*DATA RECORDS*
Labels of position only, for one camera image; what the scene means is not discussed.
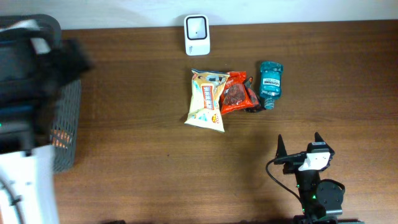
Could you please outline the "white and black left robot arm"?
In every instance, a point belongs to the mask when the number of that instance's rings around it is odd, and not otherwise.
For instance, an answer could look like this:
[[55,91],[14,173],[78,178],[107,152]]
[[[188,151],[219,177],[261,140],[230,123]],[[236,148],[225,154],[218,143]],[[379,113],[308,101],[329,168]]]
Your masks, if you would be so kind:
[[58,223],[53,177],[75,160],[91,62],[52,16],[1,18],[1,220]]

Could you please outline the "black orange snack packet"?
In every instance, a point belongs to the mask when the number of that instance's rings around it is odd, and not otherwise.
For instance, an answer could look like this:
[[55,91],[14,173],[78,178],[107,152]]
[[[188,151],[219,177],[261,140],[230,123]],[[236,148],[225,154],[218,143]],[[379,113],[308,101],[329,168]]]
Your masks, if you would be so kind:
[[253,81],[253,77],[248,77],[243,83],[245,86],[246,92],[248,94],[248,97],[253,104],[252,107],[245,108],[244,110],[247,113],[258,113],[260,111],[264,111],[265,108],[261,105],[260,98],[258,97],[256,92],[251,88],[252,81]]

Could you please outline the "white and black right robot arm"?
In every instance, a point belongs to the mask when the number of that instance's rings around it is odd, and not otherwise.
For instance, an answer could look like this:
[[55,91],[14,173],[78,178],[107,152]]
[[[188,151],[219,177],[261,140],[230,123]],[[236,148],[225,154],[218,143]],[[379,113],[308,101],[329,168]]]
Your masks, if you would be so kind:
[[292,193],[302,206],[302,215],[293,218],[294,223],[361,223],[360,220],[340,220],[343,213],[345,186],[331,179],[321,179],[320,173],[330,166],[334,150],[315,133],[305,151],[288,155],[281,135],[278,135],[275,158],[271,163],[283,165],[283,174],[293,174],[296,179],[296,194],[275,179],[282,188]]

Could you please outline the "blue mouthwash bottle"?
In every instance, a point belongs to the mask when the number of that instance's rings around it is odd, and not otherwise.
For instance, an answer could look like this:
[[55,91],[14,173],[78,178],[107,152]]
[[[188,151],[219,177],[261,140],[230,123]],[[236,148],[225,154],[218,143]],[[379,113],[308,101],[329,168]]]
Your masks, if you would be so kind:
[[263,107],[266,110],[272,110],[275,101],[282,96],[282,74],[284,66],[277,62],[265,61],[261,63],[261,84],[259,87],[259,96],[264,102]]

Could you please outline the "cream yellow chip bag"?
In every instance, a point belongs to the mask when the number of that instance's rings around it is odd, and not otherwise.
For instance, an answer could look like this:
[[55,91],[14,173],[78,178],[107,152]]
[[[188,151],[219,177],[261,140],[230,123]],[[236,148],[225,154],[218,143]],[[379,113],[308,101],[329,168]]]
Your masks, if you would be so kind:
[[192,97],[185,124],[224,132],[219,100],[229,75],[192,69]]

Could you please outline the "red snack bag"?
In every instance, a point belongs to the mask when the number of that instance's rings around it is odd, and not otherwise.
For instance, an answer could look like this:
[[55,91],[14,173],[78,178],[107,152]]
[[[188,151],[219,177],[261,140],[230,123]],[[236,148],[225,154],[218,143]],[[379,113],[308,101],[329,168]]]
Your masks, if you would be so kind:
[[247,78],[246,72],[228,72],[228,75],[229,78],[220,96],[221,114],[224,115],[234,110],[252,108],[254,103],[244,85],[244,81]]

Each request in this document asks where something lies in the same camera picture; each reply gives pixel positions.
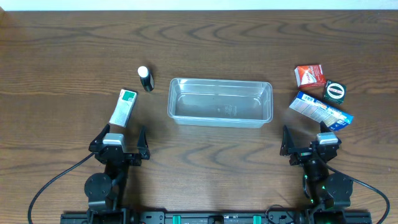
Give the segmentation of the dark green square box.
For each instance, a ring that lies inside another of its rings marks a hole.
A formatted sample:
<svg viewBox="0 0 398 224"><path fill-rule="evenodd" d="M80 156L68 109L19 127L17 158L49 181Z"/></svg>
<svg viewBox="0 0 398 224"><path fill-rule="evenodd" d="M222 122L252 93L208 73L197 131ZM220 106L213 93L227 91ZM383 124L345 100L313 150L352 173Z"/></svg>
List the dark green square box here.
<svg viewBox="0 0 398 224"><path fill-rule="evenodd" d="M323 92L323 99L336 103L343 104L346 96L346 86L338 82L328 80Z"/></svg>

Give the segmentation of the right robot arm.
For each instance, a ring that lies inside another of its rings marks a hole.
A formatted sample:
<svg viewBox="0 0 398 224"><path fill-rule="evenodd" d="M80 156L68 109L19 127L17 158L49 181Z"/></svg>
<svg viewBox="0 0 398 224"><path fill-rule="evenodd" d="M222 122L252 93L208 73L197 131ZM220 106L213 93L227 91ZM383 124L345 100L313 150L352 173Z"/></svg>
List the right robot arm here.
<svg viewBox="0 0 398 224"><path fill-rule="evenodd" d="M303 168L303 191L312 206L303 212L309 223L341 222L344 209L351 205L353 181L337 171L330 173L327 162L337 156L341 140L320 123L320 133L308 147L297 147L287 126L283 127L281 156L289 156L292 166Z"/></svg>

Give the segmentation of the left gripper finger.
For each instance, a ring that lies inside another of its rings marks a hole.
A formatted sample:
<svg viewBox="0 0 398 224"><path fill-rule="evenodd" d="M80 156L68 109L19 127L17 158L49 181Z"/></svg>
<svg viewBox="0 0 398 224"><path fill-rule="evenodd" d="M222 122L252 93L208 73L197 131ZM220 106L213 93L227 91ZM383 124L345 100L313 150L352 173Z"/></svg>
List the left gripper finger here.
<svg viewBox="0 0 398 224"><path fill-rule="evenodd" d="M149 147L146 139L146 127L143 126L139 133L139 139L137 142L137 149L140 155L149 155Z"/></svg>
<svg viewBox="0 0 398 224"><path fill-rule="evenodd" d="M105 127L102 129L102 131L97 135L97 137L94 138L93 140L93 145L98 145L103 143L103 139L106 134L108 134L110 131L110 125L106 124Z"/></svg>

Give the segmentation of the blue fever patch box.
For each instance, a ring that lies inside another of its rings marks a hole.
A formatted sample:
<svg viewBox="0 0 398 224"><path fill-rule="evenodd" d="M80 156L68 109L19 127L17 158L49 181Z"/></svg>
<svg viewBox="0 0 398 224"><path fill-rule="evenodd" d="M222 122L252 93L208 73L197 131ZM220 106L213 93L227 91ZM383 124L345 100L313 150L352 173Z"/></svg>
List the blue fever patch box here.
<svg viewBox="0 0 398 224"><path fill-rule="evenodd" d="M300 91L289 105L290 109L318 122L332 131L339 131L353 121L353 116Z"/></svg>

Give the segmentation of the red white medicine box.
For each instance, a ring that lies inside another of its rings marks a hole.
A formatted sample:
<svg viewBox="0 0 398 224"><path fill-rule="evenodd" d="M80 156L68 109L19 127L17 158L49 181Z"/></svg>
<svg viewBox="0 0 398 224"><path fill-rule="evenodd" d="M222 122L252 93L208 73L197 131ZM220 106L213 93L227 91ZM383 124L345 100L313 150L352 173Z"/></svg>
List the red white medicine box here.
<svg viewBox="0 0 398 224"><path fill-rule="evenodd" d="M299 89L326 84L321 65L299 65L295 68L294 73Z"/></svg>

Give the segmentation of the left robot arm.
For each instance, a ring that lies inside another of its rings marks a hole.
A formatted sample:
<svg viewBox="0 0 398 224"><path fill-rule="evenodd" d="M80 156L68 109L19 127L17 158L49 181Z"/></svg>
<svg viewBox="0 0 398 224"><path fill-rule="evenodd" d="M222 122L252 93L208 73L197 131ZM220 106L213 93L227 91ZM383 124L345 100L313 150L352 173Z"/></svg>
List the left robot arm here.
<svg viewBox="0 0 398 224"><path fill-rule="evenodd" d="M90 223L103 223L106 219L128 220L127 211L121 208L124 190L131 166L140 166L143 160L150 159L146 140L146 128L139 132L137 153L125 151L124 135L110 132L110 125L92 140L88 150L95 159L105 165L104 172L91 175L85 182L85 194L88 197L87 211Z"/></svg>

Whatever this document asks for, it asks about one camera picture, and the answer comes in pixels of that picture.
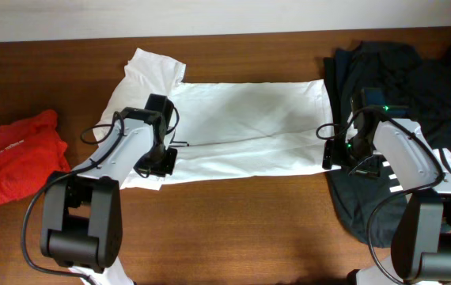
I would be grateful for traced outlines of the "white printed t-shirt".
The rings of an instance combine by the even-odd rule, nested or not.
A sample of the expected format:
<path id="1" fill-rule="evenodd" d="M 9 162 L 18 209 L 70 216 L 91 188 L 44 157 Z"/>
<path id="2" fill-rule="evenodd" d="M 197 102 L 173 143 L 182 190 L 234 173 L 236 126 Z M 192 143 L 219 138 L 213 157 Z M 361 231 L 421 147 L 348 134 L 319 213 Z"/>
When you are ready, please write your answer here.
<path id="1" fill-rule="evenodd" d="M 165 95 L 180 118 L 172 175 L 130 172 L 123 188 L 158 190 L 166 184 L 323 172 L 325 136 L 333 119 L 324 80 L 264 83 L 186 83 L 184 63 L 137 49 L 124 67 L 94 130 L 101 139 L 115 111 L 142 108 L 151 93 Z"/>

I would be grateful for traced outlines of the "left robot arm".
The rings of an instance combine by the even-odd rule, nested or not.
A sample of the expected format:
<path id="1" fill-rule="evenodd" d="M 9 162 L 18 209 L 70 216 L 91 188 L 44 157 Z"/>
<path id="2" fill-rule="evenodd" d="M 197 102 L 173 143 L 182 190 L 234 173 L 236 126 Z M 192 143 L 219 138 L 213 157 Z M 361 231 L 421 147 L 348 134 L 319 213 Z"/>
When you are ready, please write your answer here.
<path id="1" fill-rule="evenodd" d="M 166 97 L 115 112 L 99 148 L 70 173 L 53 172 L 45 186 L 40 251 L 65 275 L 89 284 L 131 284 L 119 260 L 123 239 L 120 187 L 130 172 L 172 174 L 177 151 L 166 136 L 179 116 Z"/>

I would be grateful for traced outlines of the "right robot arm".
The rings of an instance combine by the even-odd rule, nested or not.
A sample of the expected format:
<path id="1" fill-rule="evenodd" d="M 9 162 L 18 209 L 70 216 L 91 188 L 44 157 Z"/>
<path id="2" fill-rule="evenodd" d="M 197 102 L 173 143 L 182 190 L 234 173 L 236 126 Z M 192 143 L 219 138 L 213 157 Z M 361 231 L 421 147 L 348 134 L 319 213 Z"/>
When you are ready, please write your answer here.
<path id="1" fill-rule="evenodd" d="M 380 89 L 366 88 L 351 98 L 349 125 L 357 134 L 346 139 L 347 128 L 325 139 L 323 168 L 334 165 L 378 177 L 377 169 L 363 168 L 375 155 L 390 164 L 401 190 L 380 202 L 370 215 L 371 230 L 380 210 L 401 197 L 408 199 L 404 215 L 385 260 L 350 272 L 352 284 L 451 284 L 451 173 L 444 169 L 409 119 L 405 106 L 387 104 Z"/>

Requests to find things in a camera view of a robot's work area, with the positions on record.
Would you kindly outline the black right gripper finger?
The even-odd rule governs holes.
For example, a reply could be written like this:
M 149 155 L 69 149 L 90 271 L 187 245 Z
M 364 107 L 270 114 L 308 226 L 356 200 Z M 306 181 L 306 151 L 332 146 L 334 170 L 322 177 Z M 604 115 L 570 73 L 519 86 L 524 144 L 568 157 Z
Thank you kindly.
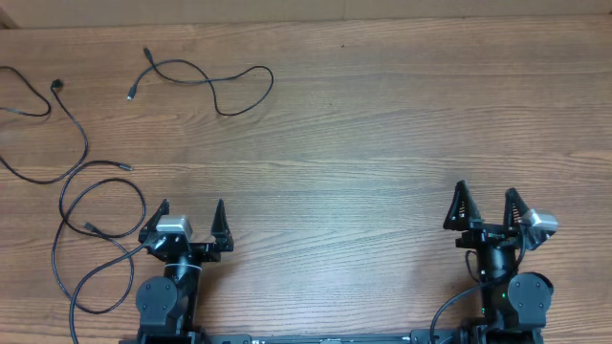
M 467 231 L 479 228 L 483 219 L 471 196 L 467 182 L 462 180 L 455 185 L 454 194 L 443 229 Z
M 522 217 L 529 211 L 529 207 L 522 200 L 515 188 L 509 188 L 505 192 L 505 210 L 503 225 L 514 227 L 522 222 Z

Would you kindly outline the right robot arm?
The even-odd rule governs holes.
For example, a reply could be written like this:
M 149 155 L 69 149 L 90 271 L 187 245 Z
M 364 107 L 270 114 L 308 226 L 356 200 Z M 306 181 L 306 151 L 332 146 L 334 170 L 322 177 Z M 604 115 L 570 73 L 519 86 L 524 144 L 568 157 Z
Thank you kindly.
M 526 253 L 539 248 L 557 233 L 554 214 L 530 208 L 518 191 L 505 192 L 503 223 L 485 222 L 470 194 L 460 181 L 443 228 L 458 231 L 455 245 L 473 254 L 477 271 L 470 276 L 476 285 L 451 297 L 435 313 L 429 325 L 433 343 L 541 343 L 546 326 L 546 312 L 552 303 L 554 285 L 543 274 L 519 271 Z M 464 320 L 448 334 L 436 333 L 443 313 L 460 299 L 478 292 L 481 295 L 480 317 Z

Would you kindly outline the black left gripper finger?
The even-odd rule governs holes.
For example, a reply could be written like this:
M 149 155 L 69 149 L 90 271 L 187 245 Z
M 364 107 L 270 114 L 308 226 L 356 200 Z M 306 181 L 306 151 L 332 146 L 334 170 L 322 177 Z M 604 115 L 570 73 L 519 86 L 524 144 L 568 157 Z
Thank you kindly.
M 157 208 L 155 213 L 151 216 L 151 218 L 146 222 L 146 224 L 141 229 L 141 234 L 148 234 L 149 232 L 156 231 L 156 226 L 158 222 L 164 215 L 169 214 L 169 200 L 164 199 L 160 206 Z
M 210 234 L 215 238 L 215 245 L 218 247 L 232 247 L 233 237 L 227 221 L 225 204 L 222 199 L 218 200 L 215 215 L 211 225 Z

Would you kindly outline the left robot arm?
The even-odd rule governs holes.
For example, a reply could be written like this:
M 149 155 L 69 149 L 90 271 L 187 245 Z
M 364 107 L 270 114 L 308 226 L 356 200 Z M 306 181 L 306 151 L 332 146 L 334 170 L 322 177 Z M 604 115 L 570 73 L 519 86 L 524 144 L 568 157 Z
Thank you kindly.
M 137 291 L 140 312 L 138 343 L 209 343 L 206 332 L 194 325 L 202 264 L 217 263 L 233 251 L 233 238 L 225 204 L 219 200 L 210 235 L 211 243 L 191 240 L 193 229 L 186 215 L 172 215 L 169 201 L 140 230 L 146 252 L 164 262 L 164 274 L 145 280 Z

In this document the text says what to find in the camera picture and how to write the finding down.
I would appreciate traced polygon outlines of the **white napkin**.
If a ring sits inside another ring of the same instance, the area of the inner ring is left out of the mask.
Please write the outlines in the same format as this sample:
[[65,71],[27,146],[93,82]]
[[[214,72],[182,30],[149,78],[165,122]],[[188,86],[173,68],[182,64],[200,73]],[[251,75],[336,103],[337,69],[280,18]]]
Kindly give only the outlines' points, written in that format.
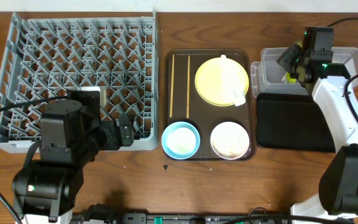
[[233,102],[235,106],[246,102],[245,70],[236,61],[229,59],[226,55],[220,56],[222,89],[226,99]]

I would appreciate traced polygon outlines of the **white pink bowl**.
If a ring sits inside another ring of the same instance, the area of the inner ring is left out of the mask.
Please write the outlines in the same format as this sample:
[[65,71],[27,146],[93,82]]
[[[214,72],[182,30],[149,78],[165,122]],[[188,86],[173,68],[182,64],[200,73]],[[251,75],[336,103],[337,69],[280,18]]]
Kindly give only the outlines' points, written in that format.
[[222,159],[236,160],[250,152],[250,137],[238,123],[226,121],[218,124],[211,132],[210,144]]

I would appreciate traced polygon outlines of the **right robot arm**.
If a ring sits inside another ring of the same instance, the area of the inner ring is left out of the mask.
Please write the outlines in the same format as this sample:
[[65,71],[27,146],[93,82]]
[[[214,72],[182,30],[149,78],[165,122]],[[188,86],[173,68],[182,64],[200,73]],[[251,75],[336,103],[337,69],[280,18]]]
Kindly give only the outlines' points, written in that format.
[[333,137],[336,155],[319,181],[318,193],[291,206],[289,223],[322,223],[358,217],[358,101],[351,75],[334,63],[331,27],[307,27],[303,43],[277,60],[319,106]]

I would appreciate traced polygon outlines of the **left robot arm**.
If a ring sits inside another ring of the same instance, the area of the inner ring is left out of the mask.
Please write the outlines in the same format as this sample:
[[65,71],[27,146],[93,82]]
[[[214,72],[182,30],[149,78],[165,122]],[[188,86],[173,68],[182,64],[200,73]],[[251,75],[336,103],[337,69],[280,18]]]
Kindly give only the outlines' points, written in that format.
[[102,121],[99,91],[68,90],[48,102],[40,118],[41,140],[33,143],[12,181],[19,222],[69,223],[83,168],[99,151],[134,143],[132,120],[121,114]]

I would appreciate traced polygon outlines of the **clear plastic waste bin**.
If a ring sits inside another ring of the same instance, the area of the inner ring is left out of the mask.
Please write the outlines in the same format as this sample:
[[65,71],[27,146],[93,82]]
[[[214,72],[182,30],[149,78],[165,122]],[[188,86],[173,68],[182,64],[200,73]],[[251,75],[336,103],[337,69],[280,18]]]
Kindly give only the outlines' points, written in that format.
[[[253,96],[260,93],[306,95],[307,91],[297,82],[286,80],[286,71],[279,66],[277,59],[286,51],[285,47],[265,48],[261,51],[261,61],[250,66]],[[358,49],[355,47],[333,47],[333,62],[343,63],[349,73],[358,74]]]

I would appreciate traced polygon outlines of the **black waste tray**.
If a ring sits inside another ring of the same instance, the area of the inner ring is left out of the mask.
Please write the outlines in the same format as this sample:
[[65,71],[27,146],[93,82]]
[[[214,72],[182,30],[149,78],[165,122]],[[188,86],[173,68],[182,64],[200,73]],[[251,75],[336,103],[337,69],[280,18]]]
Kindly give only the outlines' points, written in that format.
[[260,147],[336,152],[326,119],[308,95],[258,94],[256,122]]

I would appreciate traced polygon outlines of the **light blue bowl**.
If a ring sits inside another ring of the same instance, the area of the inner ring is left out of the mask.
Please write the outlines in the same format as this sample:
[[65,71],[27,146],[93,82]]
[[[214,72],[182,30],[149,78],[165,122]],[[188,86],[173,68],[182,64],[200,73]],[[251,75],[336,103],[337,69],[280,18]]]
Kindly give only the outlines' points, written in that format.
[[163,131],[162,148],[171,159],[185,160],[194,156],[201,144],[199,131],[191,123],[177,121]]

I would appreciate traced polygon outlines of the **dark brown serving tray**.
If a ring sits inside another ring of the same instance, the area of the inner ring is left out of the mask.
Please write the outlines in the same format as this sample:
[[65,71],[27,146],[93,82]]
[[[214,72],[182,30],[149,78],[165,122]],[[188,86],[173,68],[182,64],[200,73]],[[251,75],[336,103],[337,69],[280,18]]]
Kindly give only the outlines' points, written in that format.
[[[170,85],[172,54],[175,55],[175,76],[173,91],[173,116],[170,111]],[[253,92],[251,89],[246,94],[246,103],[241,106],[214,106],[207,103],[196,91],[195,75],[197,69],[209,59],[226,55],[227,58],[239,62],[247,72],[249,58],[240,49],[178,49],[172,50],[165,57],[165,126],[177,121],[186,121],[197,128],[201,137],[201,144],[196,154],[189,158],[190,161],[221,161],[212,149],[210,135],[212,130],[220,123],[232,121],[243,126],[250,137],[250,152],[241,157],[241,161],[251,159],[256,153],[255,143],[255,117],[252,111]],[[186,119],[186,80],[187,61],[190,55],[190,117]]]

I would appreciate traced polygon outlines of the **yellow round plate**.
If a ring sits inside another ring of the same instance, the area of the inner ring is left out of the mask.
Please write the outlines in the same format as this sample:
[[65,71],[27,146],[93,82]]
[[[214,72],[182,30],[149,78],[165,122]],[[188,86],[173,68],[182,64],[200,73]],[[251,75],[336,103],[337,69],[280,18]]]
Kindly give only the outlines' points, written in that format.
[[[244,78],[247,81],[247,94],[249,89],[247,72],[245,73]],[[226,99],[226,95],[222,89],[220,57],[207,60],[197,69],[195,75],[195,87],[200,97],[209,104],[221,107],[234,105],[233,102]]]

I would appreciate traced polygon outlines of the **grey plastic dish rack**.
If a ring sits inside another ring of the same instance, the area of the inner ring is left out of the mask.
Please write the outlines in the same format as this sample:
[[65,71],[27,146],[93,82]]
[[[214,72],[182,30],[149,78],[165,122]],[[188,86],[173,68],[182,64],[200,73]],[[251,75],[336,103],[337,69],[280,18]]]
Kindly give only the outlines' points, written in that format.
[[132,118],[133,151],[158,144],[157,16],[28,19],[13,14],[0,68],[0,149],[40,140],[43,105],[83,86],[106,86],[103,121]]

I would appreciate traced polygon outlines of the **black equipment rail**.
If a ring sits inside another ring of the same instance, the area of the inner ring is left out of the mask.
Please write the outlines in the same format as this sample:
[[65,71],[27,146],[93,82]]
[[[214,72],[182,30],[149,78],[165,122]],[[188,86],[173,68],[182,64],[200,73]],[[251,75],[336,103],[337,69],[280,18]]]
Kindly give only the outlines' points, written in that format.
[[109,205],[97,203],[80,213],[74,213],[69,224],[224,224],[232,220],[241,220],[240,224],[283,224],[287,220],[243,221],[244,218],[267,215],[266,211],[252,211],[249,215],[207,215],[207,214],[163,214],[148,213],[146,210],[131,210],[128,213]]

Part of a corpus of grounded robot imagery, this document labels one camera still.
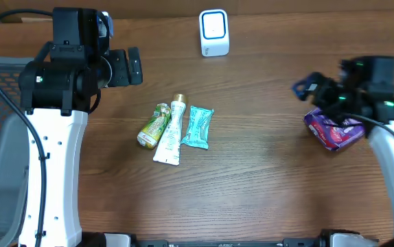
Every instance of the blue wrapper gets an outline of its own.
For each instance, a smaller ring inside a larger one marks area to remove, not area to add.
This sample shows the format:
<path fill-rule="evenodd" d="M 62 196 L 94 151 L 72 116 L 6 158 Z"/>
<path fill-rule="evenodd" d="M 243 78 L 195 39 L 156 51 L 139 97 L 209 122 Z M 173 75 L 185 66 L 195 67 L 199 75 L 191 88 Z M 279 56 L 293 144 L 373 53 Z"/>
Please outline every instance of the blue wrapper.
<path fill-rule="evenodd" d="M 208 131 L 212 115 L 213 109 L 191 106 L 188 129 L 182 143 L 190 147 L 208 149 Z"/>

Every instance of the wooden table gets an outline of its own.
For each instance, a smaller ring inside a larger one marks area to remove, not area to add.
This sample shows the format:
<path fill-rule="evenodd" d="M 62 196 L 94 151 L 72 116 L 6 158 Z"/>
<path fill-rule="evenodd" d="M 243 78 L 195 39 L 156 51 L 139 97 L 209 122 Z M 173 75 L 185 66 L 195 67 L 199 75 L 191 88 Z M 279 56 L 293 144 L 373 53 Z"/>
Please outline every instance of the wooden table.
<path fill-rule="evenodd" d="M 231 16 L 229 27 L 229 55 L 202 58 L 197 17 L 115 21 L 111 46 L 140 48 L 144 82 L 103 90 L 89 119 L 83 229 L 182 241 L 313 237 L 322 228 L 391 238 L 367 142 L 327 151 L 302 122 L 312 106 L 289 88 L 312 71 L 336 77 L 341 58 L 394 56 L 394 11 Z M 51 35 L 51 23 L 0 25 L 0 56 L 35 56 Z M 209 150 L 183 145 L 178 167 L 153 163 L 154 151 L 136 142 L 173 93 L 215 109 Z"/>

*PROBLEM REQUIREMENTS*
Provide only the count of lines in the records above that hold the word "black".

*SOLVED EXERCISE*
7